When Skabardis executed the search warrant, he “seized and searched CDs” even though the CDs fell outside the scope of the warrant. (Id.) A state police officer then spent the next “three months” searching through CDs, DVDs, and “other media,” that were recovered from Nettles' home, but found “nothing criminal” on any of the seized items. (Id.) The state police officer returned the items to Skabardis; however, on request of Nettles' wife, Skabardis sent one of the CDs back to the state police with a “fake” image depicting child sexual abuse. (Id.)

Nettles was arrested in April 2019 after the state police discovered this image. (Id.) At his probable cause hearing, Duffett testified “to support the actions of Sgt. Skabardis.” (Id.) Although Nettles sent Duffett a letter explaining Skabardis' constitutional violations before the hearing, Duffett ignored Nettles' complaints and failed to mention Skabardis' “constitutional violations” at the probable cause hearing. (Id.)
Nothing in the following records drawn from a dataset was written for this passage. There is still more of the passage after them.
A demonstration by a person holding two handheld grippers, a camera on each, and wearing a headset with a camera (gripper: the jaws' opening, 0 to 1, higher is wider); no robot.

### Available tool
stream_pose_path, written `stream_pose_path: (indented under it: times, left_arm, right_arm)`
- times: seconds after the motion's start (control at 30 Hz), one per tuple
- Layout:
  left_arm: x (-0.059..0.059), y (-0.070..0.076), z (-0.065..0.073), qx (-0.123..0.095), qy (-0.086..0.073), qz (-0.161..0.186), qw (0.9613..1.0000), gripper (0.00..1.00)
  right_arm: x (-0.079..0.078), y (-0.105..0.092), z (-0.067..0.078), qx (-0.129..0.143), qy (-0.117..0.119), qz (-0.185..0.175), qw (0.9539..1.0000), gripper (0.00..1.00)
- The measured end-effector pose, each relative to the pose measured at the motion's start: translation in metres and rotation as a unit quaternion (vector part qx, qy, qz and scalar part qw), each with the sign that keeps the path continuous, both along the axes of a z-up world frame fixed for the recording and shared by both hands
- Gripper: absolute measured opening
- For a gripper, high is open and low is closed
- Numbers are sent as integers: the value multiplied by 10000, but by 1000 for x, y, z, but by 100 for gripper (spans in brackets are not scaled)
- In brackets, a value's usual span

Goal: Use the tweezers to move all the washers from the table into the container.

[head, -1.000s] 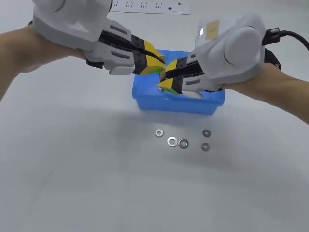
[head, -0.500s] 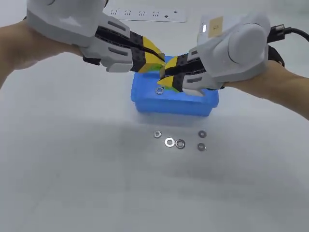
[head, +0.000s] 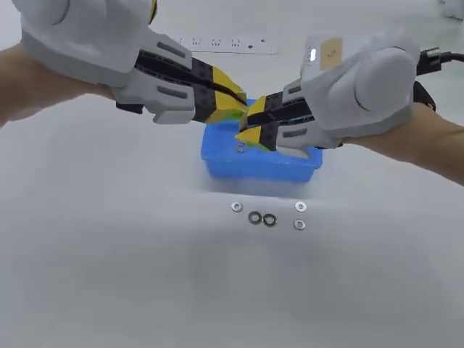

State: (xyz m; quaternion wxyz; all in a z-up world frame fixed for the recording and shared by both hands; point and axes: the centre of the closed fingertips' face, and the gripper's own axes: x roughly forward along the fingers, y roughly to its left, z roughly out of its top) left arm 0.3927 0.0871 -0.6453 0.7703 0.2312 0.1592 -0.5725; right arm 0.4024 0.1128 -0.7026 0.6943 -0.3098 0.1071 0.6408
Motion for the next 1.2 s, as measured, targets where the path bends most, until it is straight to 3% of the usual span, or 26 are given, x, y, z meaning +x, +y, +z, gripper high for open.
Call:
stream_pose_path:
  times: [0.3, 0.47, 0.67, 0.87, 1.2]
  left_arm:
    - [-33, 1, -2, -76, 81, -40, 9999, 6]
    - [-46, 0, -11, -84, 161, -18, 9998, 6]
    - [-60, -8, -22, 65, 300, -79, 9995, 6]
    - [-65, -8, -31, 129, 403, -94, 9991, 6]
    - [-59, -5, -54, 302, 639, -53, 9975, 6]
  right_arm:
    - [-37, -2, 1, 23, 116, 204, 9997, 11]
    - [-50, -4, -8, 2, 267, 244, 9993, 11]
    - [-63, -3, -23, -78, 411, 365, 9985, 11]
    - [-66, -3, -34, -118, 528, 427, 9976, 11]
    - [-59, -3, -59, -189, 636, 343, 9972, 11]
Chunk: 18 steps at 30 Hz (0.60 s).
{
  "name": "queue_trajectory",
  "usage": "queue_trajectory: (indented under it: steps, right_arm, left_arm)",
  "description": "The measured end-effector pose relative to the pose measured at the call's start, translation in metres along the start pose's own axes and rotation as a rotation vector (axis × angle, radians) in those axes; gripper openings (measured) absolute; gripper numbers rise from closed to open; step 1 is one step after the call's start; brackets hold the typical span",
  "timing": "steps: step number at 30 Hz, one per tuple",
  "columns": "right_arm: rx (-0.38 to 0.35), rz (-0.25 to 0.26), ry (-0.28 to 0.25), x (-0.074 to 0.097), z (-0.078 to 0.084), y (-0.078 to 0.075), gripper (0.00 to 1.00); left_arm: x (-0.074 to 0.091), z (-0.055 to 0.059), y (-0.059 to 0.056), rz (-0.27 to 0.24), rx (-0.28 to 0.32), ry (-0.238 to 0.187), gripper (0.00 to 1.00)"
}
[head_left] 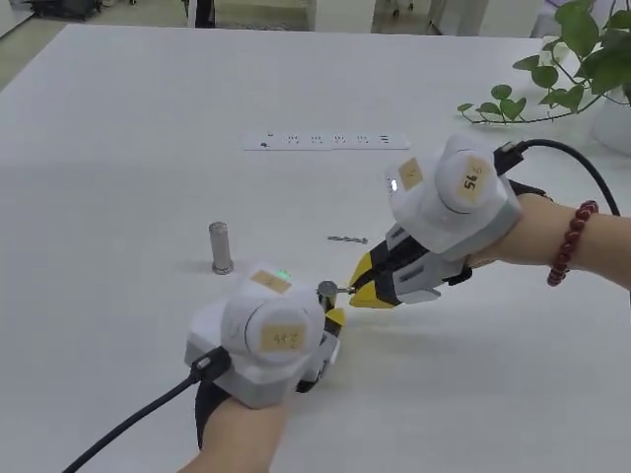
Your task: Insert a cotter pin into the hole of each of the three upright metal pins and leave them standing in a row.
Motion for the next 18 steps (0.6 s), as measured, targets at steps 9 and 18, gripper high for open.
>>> queue_trajectory:
  steps: [9,18]
  right_arm:
    - [0.014,0.008,0.014,-0.0010,-0.0019,0.0008,0.05]
    - [0.021,0.007,0.018,-0.0042,-0.0069,0.0005,0.05]
  left_arm:
    - [0.0017,0.0048,0.0021,-0.010,0.006,0.014,0.12]
    - [0.0017,0.0045,0.0016,-0.013,0.007,0.018,0.12]
Point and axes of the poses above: the centre of the closed fingertips' face, and the gripper's own axes: x roughly backward along the fingers, y roughly to its left, z roughly out of its underside, the point moved 1 cm from there along x, roughly backward along the fingers, and after that the axes turned 15 degrees about -z, right-handed, at the moved point
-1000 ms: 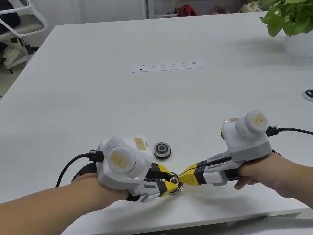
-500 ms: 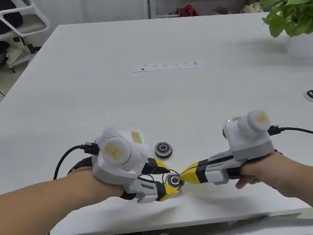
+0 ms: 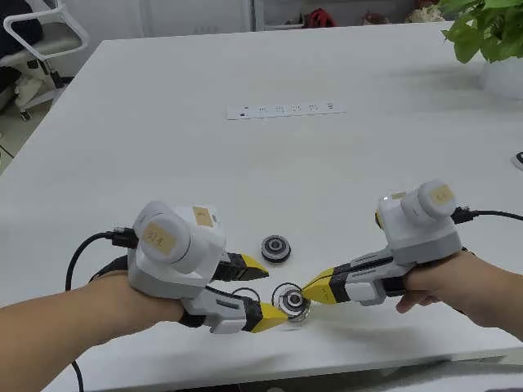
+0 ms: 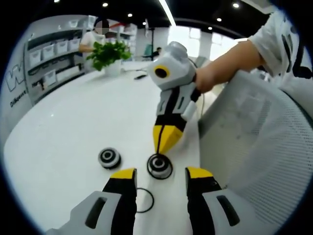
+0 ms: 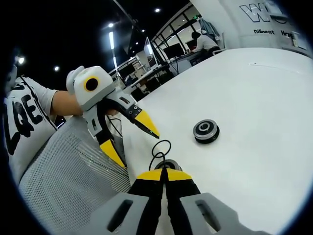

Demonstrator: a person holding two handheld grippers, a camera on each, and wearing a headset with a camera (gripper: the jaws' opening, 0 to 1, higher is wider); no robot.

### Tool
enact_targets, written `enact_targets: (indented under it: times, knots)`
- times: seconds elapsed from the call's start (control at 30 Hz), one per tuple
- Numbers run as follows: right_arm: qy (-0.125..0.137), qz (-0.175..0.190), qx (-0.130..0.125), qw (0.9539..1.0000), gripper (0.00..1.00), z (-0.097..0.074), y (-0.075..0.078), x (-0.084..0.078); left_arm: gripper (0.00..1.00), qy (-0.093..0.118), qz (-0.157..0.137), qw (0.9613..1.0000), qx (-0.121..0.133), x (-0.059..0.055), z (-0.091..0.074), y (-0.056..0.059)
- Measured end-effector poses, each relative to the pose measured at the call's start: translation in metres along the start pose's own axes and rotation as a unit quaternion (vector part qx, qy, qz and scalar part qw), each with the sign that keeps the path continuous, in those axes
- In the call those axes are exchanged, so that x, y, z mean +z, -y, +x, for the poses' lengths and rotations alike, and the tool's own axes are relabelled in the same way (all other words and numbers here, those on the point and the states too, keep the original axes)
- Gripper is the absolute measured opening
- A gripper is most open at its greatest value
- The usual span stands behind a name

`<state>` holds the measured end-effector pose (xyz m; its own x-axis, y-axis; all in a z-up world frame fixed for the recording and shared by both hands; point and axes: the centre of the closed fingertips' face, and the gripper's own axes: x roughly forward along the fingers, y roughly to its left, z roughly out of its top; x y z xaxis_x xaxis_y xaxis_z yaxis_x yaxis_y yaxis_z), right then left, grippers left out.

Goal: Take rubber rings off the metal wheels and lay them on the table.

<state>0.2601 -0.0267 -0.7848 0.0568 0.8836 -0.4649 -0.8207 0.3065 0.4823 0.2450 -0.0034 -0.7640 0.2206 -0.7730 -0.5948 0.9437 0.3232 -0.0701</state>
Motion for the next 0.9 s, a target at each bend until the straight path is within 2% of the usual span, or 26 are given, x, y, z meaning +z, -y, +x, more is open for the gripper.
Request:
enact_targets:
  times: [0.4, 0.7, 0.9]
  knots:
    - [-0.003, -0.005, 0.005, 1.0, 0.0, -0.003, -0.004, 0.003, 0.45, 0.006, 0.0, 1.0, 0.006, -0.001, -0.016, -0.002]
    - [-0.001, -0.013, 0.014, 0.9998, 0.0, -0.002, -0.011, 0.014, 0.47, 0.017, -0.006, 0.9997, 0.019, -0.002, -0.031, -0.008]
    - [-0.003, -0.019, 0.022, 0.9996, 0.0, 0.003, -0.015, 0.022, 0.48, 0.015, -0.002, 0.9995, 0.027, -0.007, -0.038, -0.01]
Nettles mentions that he spent two and a half years in jail. (Id. at PageID.6.) After his release, Nettles filed this complaint, in forma pauperis, bringing several claims under 42 U.S.C. § 1983 (2012) against Duffett in both his individual and official capacities. (Id. at PageID.2.) Specifically, Nettles brings the following Fourth Amendment claims against Duffett: (1) false arrest based on his August 2018 and April 2019 arrests, (2) excessive force for his August 2018 arrest, and (3) “malicious prosecution” and “false testimony” for Duffett's testimony at Nettles' probable cause hearing. (Id. at PageID.3-5.) Nettles also alleges that his wife filed a “false police report” and seeks to hold Duffett liable for this report, claiming that the report violated his Fourth Amendment rights. (Id.) Finally, Nettles brings an equal protection claim, broadly alleging that Duffett discriminated against him. (ECF No. 1, PageID.3, 5.)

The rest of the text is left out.